From the line containing "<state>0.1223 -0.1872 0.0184" to the final line of the listing, restate each line word for word and add nothing.
*** Opening of Records supplied ***
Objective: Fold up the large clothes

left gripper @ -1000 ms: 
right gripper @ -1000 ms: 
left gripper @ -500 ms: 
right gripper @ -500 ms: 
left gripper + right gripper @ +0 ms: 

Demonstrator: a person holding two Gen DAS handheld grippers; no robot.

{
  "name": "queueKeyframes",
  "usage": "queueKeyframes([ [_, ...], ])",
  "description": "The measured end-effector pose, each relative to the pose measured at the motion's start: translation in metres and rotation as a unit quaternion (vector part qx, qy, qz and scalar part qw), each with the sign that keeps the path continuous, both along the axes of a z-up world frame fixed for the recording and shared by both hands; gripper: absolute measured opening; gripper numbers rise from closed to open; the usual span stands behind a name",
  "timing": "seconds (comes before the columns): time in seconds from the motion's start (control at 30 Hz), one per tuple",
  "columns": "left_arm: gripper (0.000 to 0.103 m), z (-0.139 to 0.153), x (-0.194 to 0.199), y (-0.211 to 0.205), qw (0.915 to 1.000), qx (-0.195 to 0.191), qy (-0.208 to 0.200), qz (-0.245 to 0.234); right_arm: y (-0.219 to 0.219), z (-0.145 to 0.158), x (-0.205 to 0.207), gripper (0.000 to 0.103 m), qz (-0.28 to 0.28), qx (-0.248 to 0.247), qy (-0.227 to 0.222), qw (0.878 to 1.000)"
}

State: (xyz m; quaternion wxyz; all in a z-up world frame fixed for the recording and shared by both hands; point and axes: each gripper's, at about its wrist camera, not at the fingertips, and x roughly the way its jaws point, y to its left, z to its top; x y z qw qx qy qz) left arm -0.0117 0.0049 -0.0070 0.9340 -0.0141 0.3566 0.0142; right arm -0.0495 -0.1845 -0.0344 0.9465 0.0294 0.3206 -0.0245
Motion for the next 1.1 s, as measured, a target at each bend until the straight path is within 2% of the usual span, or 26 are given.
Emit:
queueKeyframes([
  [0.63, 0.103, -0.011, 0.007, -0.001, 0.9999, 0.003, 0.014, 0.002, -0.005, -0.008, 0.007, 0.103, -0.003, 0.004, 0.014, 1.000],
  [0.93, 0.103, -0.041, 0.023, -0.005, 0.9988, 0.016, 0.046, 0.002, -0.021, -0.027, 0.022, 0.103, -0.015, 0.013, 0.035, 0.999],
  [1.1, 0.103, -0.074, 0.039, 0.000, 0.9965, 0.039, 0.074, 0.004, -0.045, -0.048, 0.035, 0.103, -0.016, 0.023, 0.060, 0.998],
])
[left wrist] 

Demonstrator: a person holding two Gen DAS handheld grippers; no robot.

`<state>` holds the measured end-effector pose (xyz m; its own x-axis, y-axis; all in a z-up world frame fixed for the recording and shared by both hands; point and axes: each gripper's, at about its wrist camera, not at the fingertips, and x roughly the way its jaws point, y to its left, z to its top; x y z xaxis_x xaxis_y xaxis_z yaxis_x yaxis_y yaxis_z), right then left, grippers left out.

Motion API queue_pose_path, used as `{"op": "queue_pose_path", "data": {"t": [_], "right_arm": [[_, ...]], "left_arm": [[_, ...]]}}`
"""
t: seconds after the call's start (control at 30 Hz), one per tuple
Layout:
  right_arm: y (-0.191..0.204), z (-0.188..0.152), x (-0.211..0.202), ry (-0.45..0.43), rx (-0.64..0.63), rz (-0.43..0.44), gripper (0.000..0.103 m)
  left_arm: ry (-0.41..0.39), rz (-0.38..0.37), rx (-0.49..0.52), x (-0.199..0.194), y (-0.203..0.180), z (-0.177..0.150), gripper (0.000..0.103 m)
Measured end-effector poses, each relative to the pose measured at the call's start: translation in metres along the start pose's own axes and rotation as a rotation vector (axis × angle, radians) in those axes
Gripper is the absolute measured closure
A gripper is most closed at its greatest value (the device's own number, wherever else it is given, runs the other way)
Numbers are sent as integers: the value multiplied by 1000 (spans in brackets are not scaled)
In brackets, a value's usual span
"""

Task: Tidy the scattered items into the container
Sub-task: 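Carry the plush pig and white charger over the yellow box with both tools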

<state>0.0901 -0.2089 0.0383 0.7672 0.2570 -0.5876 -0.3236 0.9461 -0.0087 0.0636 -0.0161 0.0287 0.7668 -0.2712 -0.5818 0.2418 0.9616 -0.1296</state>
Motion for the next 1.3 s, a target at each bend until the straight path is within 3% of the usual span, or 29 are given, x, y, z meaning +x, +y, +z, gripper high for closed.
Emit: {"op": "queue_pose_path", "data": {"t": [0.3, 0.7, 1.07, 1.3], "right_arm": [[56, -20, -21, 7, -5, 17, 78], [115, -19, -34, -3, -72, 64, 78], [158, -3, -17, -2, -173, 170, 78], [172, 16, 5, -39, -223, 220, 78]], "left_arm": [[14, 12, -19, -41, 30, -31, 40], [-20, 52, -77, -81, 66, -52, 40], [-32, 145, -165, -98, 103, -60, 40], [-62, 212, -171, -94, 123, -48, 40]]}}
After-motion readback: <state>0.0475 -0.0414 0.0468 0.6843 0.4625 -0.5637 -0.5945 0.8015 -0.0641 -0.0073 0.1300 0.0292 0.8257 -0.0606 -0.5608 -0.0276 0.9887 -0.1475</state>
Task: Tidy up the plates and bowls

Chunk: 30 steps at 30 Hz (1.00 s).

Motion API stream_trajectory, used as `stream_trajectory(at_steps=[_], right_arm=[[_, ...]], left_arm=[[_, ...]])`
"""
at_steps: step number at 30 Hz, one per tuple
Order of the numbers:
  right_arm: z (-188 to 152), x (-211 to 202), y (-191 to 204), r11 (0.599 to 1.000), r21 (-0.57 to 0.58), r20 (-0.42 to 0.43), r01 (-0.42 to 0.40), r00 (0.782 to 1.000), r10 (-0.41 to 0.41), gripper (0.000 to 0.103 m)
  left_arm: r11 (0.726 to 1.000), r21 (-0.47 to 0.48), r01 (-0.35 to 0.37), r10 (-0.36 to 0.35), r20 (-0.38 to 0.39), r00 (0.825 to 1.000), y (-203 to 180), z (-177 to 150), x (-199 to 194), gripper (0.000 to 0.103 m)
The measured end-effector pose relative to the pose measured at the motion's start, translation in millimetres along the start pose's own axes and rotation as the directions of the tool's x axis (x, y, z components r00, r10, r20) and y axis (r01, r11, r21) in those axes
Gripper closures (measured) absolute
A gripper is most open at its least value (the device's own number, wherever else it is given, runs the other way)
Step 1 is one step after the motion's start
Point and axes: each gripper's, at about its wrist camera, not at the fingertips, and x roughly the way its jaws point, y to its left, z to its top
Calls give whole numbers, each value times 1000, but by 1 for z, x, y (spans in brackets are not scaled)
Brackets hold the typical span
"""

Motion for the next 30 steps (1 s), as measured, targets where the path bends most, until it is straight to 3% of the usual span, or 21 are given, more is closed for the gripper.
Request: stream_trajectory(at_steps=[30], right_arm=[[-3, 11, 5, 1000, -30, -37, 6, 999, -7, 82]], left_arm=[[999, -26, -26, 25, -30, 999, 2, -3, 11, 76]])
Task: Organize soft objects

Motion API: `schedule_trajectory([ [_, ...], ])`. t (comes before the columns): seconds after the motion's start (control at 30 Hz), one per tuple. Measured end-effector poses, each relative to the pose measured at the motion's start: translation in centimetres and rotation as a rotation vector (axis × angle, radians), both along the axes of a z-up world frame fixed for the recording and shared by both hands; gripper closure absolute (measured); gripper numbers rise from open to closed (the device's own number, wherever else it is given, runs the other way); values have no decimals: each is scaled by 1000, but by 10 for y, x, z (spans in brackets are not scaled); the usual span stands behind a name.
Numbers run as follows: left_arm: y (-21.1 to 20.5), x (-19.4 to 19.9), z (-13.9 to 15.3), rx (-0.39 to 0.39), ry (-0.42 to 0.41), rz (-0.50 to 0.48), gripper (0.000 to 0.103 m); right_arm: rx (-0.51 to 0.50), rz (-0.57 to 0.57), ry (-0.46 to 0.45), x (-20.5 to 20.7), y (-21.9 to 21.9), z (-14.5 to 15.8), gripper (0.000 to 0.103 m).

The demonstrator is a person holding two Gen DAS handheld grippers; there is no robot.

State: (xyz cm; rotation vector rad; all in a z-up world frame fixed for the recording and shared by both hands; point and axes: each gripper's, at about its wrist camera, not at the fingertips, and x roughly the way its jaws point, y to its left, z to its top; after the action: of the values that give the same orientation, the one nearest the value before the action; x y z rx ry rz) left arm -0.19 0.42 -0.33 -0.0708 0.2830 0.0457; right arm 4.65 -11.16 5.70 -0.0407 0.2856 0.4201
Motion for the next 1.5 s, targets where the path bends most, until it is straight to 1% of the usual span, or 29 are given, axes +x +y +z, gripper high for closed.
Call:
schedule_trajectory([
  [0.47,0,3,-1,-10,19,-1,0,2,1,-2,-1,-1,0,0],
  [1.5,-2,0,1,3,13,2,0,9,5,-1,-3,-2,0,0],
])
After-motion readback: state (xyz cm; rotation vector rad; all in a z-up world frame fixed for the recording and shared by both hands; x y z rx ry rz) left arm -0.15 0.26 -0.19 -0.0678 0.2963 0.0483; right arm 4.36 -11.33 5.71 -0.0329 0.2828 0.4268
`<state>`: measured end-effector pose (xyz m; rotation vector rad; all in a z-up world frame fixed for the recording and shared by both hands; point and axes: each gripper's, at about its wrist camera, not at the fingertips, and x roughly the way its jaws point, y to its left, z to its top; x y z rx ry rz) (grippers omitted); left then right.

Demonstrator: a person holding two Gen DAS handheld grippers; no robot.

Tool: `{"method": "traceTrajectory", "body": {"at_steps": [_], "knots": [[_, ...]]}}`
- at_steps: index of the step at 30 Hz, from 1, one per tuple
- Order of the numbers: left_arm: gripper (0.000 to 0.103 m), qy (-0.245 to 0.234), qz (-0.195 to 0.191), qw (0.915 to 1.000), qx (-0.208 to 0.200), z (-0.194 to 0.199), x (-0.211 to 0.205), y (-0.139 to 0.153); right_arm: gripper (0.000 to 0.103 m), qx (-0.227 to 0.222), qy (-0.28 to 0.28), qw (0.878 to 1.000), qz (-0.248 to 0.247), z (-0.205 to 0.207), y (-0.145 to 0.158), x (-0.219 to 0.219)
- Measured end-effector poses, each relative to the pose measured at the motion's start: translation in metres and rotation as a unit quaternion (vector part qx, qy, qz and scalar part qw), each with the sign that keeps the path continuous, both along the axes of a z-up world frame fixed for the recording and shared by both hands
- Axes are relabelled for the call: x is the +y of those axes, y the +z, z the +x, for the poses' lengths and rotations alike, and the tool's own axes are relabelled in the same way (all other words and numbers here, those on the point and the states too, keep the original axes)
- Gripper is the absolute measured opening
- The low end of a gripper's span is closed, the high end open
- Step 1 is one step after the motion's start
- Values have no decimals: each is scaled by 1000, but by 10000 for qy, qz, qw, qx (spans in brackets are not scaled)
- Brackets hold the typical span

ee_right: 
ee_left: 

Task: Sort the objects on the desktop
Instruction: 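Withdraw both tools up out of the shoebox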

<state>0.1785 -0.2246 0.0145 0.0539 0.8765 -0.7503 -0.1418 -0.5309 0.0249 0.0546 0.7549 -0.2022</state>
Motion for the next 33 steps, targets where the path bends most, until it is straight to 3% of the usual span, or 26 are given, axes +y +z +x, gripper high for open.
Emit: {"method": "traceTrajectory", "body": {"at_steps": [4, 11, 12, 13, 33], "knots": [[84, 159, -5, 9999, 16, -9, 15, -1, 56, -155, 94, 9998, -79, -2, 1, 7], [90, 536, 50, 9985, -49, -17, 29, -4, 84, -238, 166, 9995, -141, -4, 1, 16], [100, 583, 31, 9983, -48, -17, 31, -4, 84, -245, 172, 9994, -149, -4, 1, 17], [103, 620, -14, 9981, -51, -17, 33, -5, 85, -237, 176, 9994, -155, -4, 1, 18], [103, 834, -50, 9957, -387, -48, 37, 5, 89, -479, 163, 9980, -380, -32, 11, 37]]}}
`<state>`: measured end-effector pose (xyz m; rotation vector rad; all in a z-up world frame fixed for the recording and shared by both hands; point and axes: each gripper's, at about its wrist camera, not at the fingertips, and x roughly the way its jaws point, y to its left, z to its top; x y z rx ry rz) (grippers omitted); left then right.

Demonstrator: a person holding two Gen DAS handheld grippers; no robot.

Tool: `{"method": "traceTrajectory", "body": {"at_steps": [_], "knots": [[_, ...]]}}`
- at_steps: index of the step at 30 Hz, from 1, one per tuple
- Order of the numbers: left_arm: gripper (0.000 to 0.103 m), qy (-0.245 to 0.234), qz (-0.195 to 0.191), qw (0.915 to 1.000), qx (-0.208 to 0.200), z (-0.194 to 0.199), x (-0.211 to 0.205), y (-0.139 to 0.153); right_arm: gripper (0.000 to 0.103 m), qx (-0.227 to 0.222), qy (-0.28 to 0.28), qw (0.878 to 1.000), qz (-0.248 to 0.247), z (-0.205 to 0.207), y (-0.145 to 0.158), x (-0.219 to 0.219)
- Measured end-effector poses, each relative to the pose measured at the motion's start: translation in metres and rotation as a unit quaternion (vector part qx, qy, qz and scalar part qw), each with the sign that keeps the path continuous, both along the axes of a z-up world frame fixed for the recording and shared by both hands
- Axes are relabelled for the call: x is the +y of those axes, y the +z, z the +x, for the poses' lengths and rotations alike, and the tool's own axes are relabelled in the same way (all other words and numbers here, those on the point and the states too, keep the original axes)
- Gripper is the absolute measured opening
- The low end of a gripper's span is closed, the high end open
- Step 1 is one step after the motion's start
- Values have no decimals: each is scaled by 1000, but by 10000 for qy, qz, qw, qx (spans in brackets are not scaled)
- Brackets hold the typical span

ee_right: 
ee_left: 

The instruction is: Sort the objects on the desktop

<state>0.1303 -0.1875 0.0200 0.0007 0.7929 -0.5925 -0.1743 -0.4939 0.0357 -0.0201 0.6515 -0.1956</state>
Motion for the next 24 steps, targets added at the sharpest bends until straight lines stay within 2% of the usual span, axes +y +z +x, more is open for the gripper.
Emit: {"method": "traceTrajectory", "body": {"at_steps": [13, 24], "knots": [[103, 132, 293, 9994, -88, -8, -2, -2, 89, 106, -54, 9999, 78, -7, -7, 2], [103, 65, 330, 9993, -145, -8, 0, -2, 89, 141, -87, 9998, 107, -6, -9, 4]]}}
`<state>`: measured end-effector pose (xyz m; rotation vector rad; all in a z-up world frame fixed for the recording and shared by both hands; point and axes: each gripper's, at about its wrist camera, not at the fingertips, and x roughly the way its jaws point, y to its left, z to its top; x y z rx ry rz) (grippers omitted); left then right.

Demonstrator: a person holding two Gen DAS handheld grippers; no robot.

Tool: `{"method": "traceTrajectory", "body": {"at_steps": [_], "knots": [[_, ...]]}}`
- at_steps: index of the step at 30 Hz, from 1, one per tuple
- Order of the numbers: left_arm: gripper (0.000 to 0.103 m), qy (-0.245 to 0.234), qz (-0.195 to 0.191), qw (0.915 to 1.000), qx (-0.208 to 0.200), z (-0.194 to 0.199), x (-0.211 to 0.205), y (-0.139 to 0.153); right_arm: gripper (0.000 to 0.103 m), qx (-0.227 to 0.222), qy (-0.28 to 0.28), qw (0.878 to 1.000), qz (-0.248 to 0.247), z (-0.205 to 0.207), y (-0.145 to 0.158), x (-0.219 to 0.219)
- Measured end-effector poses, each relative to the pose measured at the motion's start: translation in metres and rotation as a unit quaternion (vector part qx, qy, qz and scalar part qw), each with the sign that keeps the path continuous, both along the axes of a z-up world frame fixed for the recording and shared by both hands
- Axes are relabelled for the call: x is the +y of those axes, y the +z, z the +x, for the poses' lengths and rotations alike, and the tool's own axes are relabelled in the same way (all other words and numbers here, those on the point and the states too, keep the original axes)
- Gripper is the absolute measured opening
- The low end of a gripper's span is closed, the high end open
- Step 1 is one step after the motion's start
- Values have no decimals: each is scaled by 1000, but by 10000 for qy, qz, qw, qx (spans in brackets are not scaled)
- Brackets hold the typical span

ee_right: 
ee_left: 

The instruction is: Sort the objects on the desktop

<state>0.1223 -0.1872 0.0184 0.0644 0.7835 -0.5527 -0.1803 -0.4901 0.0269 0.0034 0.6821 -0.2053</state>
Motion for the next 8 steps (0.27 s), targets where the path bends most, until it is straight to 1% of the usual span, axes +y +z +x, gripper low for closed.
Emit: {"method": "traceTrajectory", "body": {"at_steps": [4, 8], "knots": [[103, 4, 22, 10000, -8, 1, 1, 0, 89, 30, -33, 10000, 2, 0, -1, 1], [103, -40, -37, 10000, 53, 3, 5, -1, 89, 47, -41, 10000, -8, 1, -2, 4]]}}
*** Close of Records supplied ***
Exercise output:
<state>0.1223 -0.1872 0.0184 0.0644 0.7835 -0.5527 -0.1803 -0.4901 0.0269 0.0034 0.6821 -0.2053</state>
Motion for the next 8 steps (0.27 s), targets where the path bends most, until it is straight to 1% of the usual span, axes +y +z +x, gripper low for closed.
Emit: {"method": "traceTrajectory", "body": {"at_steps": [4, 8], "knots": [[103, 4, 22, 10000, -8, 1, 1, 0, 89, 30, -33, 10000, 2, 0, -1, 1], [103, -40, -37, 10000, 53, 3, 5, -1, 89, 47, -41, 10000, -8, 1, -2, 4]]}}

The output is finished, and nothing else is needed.